- _EXERCISE DETAILS_:
When the string "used" occurs in a line of the records, show that line.

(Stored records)
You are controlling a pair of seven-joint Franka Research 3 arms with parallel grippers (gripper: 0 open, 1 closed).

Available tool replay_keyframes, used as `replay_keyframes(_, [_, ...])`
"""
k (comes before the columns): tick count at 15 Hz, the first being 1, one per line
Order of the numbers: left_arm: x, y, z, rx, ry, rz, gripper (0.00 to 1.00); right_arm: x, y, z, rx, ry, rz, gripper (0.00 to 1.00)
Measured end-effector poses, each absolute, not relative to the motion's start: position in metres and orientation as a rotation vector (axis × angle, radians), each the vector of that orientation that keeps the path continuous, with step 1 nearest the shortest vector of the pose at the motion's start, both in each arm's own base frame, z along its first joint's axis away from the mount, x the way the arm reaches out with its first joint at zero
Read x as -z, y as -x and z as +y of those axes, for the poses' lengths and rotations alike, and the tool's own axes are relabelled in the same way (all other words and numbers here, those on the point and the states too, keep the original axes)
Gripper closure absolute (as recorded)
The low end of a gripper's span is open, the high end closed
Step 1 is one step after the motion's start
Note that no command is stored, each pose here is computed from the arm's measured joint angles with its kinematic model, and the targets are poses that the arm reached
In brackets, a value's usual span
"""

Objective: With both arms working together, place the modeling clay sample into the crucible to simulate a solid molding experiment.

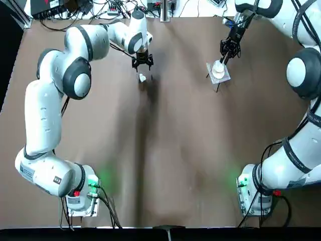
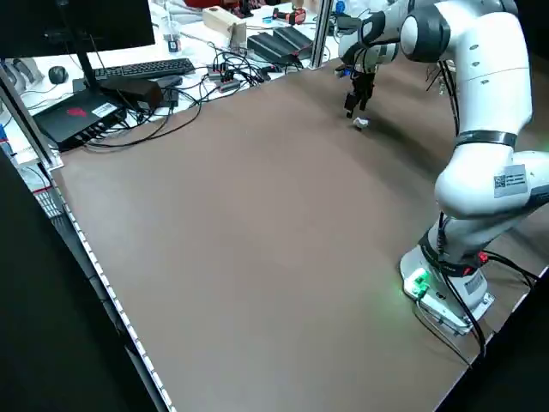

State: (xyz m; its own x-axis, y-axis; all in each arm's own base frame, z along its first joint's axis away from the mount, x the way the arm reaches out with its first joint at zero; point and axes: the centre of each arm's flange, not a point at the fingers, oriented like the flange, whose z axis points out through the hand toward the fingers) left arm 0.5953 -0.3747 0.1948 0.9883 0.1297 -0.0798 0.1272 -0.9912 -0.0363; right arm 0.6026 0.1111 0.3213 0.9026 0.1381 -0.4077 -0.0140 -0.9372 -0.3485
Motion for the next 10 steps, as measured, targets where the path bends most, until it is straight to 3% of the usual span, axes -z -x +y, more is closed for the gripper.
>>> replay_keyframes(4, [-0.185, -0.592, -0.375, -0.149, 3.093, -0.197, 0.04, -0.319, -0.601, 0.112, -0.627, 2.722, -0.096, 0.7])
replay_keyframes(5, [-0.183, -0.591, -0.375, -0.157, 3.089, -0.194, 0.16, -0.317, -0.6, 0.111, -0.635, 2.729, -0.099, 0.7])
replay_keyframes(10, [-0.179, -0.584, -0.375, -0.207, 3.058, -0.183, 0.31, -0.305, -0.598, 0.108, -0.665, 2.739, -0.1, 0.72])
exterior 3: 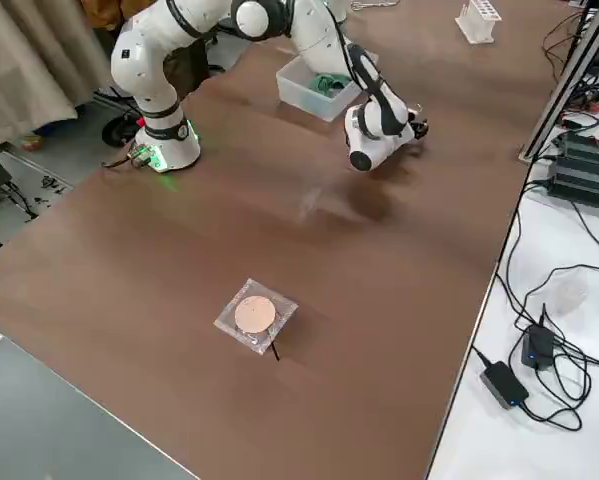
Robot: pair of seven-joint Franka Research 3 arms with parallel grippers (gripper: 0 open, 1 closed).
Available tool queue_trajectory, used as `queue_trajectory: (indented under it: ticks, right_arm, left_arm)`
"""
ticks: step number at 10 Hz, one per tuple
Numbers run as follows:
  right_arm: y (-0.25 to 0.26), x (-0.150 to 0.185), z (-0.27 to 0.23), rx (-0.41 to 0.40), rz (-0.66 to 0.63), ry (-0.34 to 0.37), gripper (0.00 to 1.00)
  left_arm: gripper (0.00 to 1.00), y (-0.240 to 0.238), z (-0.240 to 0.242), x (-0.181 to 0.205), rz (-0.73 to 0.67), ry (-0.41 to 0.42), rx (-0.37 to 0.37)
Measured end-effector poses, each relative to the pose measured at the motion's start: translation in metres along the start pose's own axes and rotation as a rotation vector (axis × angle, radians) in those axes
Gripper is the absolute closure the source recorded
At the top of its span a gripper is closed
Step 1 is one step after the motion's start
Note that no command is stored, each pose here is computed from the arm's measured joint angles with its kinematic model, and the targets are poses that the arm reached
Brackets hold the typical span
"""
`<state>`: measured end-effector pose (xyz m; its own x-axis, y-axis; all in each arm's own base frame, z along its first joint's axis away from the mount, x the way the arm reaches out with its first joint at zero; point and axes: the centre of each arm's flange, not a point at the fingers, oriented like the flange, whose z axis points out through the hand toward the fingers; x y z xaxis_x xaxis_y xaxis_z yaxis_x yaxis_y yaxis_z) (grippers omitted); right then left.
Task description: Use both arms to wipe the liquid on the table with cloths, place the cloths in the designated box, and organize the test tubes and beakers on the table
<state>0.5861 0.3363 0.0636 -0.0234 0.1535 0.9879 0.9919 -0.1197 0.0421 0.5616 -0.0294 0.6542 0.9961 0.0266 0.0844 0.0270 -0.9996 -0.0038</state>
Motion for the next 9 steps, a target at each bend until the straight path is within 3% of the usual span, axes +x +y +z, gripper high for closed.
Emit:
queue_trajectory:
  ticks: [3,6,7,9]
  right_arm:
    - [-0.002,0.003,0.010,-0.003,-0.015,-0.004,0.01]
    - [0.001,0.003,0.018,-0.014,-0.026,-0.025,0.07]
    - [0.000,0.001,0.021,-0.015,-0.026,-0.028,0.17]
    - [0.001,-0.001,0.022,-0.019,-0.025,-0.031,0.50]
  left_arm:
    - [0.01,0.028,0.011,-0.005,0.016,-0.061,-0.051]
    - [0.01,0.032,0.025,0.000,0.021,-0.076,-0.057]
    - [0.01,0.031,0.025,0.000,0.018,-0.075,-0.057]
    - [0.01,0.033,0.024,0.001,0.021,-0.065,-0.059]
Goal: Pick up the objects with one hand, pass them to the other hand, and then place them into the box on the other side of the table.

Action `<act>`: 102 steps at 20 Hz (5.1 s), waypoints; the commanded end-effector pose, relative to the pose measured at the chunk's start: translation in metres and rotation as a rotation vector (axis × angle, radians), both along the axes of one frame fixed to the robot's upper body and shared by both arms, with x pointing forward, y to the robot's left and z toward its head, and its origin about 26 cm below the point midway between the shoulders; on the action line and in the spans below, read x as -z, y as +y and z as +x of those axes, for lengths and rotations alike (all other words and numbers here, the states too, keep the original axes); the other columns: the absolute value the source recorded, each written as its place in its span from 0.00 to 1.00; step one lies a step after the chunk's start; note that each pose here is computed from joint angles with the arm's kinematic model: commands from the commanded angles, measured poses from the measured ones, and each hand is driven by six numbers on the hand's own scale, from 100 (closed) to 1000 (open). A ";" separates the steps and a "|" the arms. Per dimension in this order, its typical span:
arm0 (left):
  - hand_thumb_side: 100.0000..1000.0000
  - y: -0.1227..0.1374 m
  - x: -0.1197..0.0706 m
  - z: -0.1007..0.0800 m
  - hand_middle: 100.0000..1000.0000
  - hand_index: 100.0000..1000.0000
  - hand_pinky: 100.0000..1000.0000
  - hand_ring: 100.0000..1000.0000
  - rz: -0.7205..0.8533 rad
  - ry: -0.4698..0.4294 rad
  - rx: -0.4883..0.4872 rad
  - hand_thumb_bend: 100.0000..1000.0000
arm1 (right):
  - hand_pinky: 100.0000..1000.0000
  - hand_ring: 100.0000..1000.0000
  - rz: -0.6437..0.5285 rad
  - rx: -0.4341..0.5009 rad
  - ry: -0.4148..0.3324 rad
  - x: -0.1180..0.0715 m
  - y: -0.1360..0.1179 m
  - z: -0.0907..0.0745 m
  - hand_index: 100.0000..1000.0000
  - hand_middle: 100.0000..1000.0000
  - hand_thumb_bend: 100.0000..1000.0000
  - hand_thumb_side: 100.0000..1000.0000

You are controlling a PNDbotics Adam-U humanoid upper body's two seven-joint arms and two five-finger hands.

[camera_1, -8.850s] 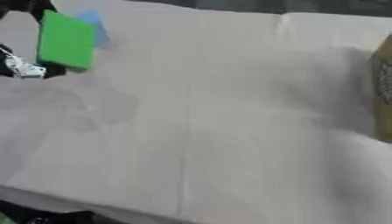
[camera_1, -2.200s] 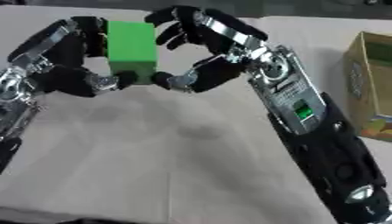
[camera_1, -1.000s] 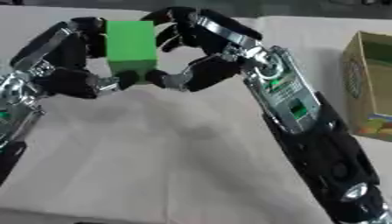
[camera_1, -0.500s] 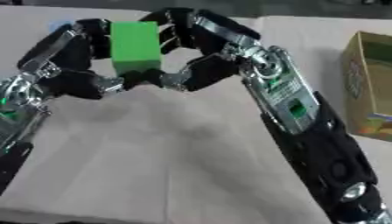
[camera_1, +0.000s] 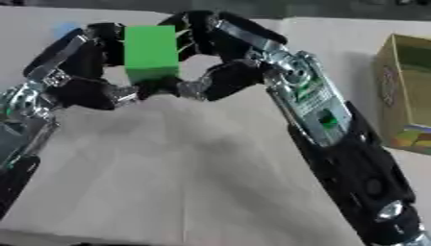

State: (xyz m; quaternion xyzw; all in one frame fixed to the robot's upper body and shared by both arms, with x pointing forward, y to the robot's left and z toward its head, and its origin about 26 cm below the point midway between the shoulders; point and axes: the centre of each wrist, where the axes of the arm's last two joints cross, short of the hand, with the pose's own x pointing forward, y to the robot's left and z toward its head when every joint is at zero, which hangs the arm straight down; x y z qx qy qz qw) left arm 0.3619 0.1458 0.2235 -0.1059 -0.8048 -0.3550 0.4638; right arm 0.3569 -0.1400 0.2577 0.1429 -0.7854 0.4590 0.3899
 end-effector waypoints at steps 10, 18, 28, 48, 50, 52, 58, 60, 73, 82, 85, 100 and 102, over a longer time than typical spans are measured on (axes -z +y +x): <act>0.00 0.000 -0.007 0.001 0.38 0.57 0.56 0.47 0.011 -0.020 0.018 0.00 | 0.75 0.68 0.047 0.010 -0.003 -0.009 -0.003 -0.003 0.58 0.54 0.19 0.00; 0.00 0.007 -0.010 0.000 0.50 0.71 0.65 0.58 0.034 -0.054 -0.016 0.35 | 0.74 0.66 0.053 0.026 0.001 -0.008 -0.005 -0.002 0.52 0.50 0.17 0.00; 0.03 0.022 -0.011 0.001 0.60 0.81 0.73 0.71 0.050 -0.135 -0.163 0.67 | 0.74 0.65 0.058 0.055 -0.011 -0.008 -0.014 -0.001 0.51 0.49 0.17 0.00; 0.00 0.088 -0.015 -0.002 0.56 0.79 0.70 0.66 0.003 -0.179 -0.350 0.54 | 0.74 0.66 0.079 0.323 -0.034 0.000 -0.096 0.000 0.53 0.51 0.18 0.00; 0.00 0.095 -0.015 -0.003 0.55 0.79 0.70 0.65 -0.005 -0.179 -0.373 0.52 | 0.74 0.66 0.084 0.374 -0.046 0.000 -0.111 -0.001 0.53 0.51 0.19 0.00; 0.00 0.101 -0.016 -0.004 0.54 0.78 0.70 0.64 -0.012 -0.179 -0.394 0.51 | 0.74 0.66 0.090 0.430 -0.058 0.001 -0.127 -0.003 0.53 0.51 0.19 0.00; 0.00 0.119 -0.016 -0.007 0.53 0.77 0.69 0.63 -0.027 -0.183 -0.464 0.46 | 0.74 0.66 0.134 0.631 -0.112 0.000 -0.179 -0.014 0.53 0.51 0.19 0.00; 0.00 0.124 -0.016 -0.008 0.53 0.77 0.69 0.63 -0.031 -0.183 -0.486 0.46 | 0.74 0.66 0.150 0.723 -0.130 0.002 -0.200 -0.020 0.53 0.51 0.19 0.00; 0.00 0.146 -0.010 -0.012 0.53 0.77 0.69 0.63 -0.065 -0.186 -0.588 0.45 | 0.74 0.66 0.276 1.165 -0.225 0.017 -0.286 -0.055 0.52 0.51 0.19 0.00; 0.00 0.147 -0.011 -0.013 0.53 0.77 0.69 0.63 -0.082 -0.196 -0.601 0.45 | 0.74 0.66 0.236 1.335 -0.164 0.041 -0.318 -0.062 0.53 0.51 0.23 0.00; 0.00 0.147 -0.010 -0.013 0.53 0.77 0.69 0.63 -0.083 -0.196 -0.599 0.45 | 0.74 0.66 0.220 1.360 -0.137 0.048 -0.323 -0.061 0.53 0.52 0.24 0.00; 0.00 0.144 -0.009 -0.012 0.53 0.77 0.69 0.63 -0.090 -0.190 -0.593 0.46 | 0.76 0.71 0.131 1.443 -0.047 0.069 -0.342 -0.054 0.64 0.62 0.34 0.00; 0.00 0.144 -0.009 -0.012 0.53 0.77 0.69 0.63 -0.090 -0.189 -0.593 0.46 | 0.79 0.74 0.120 1.435 -0.049 0.069 -0.342 -0.053 0.69 0.68 0.40 0.00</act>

- _WRITTEN RESPONSE_:
Available tool replay_keyframes, used as `replay_keyframes(_, [_, ...])`
Available tool queue_trajectory, used as `queue_trajectory: (indented under it: ticks, right_arm, left_arm)`

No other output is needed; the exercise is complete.